LFD Book Forum  

Go Back   LFD Book Forum > Book Feedback - Learning From Data > Chapter 1 - The Learning Problem

Thread Tools Display Modes
Prev Previous Post   Next Post Next
Old 03-20-2019, 10:11 PM
Fromdusktilldawn Fromdusktilldawn is offline
Junior Member
Join Date: Sep 2017
Posts: 5
Default The concept "h is fixed before you generate the data set" is extremely vague

Can someone please explain to me the concept of "h is fixed before you generate the data set" as appears on page 22 of the text?

As it stands, this is an extremely vague statement. What does it mean by "fixed", what does it mean by "generate"?

Here is a typical modern machine learning pipeline for most students.

Find some data somewhere, typically Kaggle (you don't generate it whatsoever, someone else does it for you through unknown means)

Observe the data, get a sense of its dimensionality, number of data. If data is too large, cannot even load into a computer. Therefore parameters associated with this data MUST be known in order to do machine learning.

Based on the data, categorize it into a typical problem. For example, classification, prediction, etc.

Pick a hypothesis h known to do well for the problem. Say SVM. Tune the hypothesis h so that it can at least accept the data. For example, the dimensionality of the weights in the hypothesis is obtained from the dimensionality of the data. Otherwise, a dimension mismatch error will be thrown by MATLAB and no machine learning can be done.

Train your hypothesis h, parameterized by the weights w, until h achieves the lowest in-sample error. Call that the final hypothesis g.

Use final hypothesis g on test set.

In this pipeline, data is not generated, it is given. h is not fixed, it is adjusted based on the data (type of data, dimensionality of data). If we do not know the data at all, we cannot possibly construct a hypothesis. It would be akin to using a low-pass filter for 1D signals when your data is actually a continuous stream of 3D video frames. The data must be given prior to constructing h, and h must be adjusted based on the problem at hand. This is not a "before", it is clearly an "after".

Why does it seem that this typical learning pipeline do not fit into the learning model described in the book?
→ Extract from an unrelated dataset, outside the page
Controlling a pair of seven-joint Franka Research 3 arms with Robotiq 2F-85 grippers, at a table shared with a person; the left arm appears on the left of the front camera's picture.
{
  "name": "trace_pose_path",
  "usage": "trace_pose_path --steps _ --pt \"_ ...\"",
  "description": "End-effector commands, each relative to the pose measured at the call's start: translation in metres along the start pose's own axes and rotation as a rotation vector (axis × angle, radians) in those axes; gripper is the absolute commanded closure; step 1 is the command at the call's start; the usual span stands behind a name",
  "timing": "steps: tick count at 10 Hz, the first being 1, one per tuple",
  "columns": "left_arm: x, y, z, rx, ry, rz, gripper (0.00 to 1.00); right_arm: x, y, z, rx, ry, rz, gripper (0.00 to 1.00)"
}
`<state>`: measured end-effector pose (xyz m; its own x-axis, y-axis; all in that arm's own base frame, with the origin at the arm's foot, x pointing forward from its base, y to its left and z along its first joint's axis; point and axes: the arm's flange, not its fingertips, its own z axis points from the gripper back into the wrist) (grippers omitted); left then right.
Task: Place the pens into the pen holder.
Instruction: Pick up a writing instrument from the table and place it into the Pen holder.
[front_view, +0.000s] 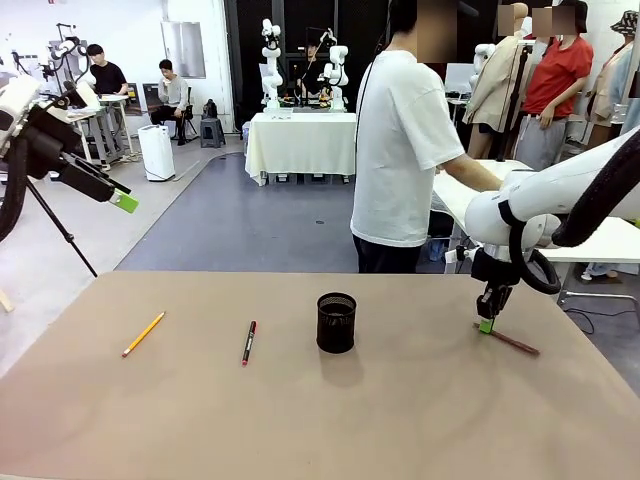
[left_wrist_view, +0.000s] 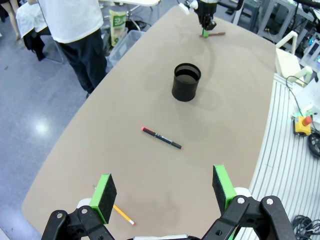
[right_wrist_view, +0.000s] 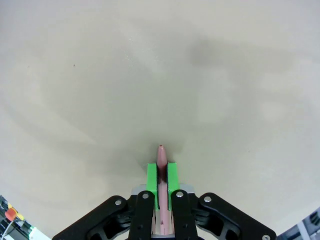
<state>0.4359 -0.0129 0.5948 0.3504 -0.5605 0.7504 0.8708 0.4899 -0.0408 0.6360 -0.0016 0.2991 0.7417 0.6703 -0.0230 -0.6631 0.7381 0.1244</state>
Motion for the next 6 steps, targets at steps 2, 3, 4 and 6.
trace_pose_path --steps 2,3,4,6 --pt "0.0 0.0 0.001 0.003 -0.002 -0.001 0.0 0.004 0.018 0.002 -0.051 0.044 0.013 1.0" --pt "0.0 0.0 0.001 0.003 -0.002 -0.001 0.0 0.004 0.023 0.013 -0.043 0.032 0.014 1.0" --pt "0.0 0.0 0.001 0.003 -0.002 -0.001 0.0 0.002 0.026 0.034 0.009 -0.037 -0.001 1.0" --pt "0.0 0.0 0.001 0.003 -0.002 -0.001 0.0 -0.006 0.028 0.077 0.172 -0.306 0.037 1.0"
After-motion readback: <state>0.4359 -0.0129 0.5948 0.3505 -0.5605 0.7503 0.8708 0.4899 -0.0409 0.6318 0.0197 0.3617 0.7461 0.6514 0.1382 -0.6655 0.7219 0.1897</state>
What does it mean by "h is fixed before you generate the data set" in a practical sense?
Reply With Quote

Thread Tools
Display Modes

Posting Rules
You may not post new threads
You may not post replies
You may not post attachments
You may not edit your posts

BB code is On
Smilies are On
[IMG] code is On
HTML code is Off

Forum Jump

All times are GMT -7. The time now is 01:38 AM.

Powered by vBulletin® Version 3.8.3
Copyright ©2000 - 2022, Jelsoft Enterprises Ltd.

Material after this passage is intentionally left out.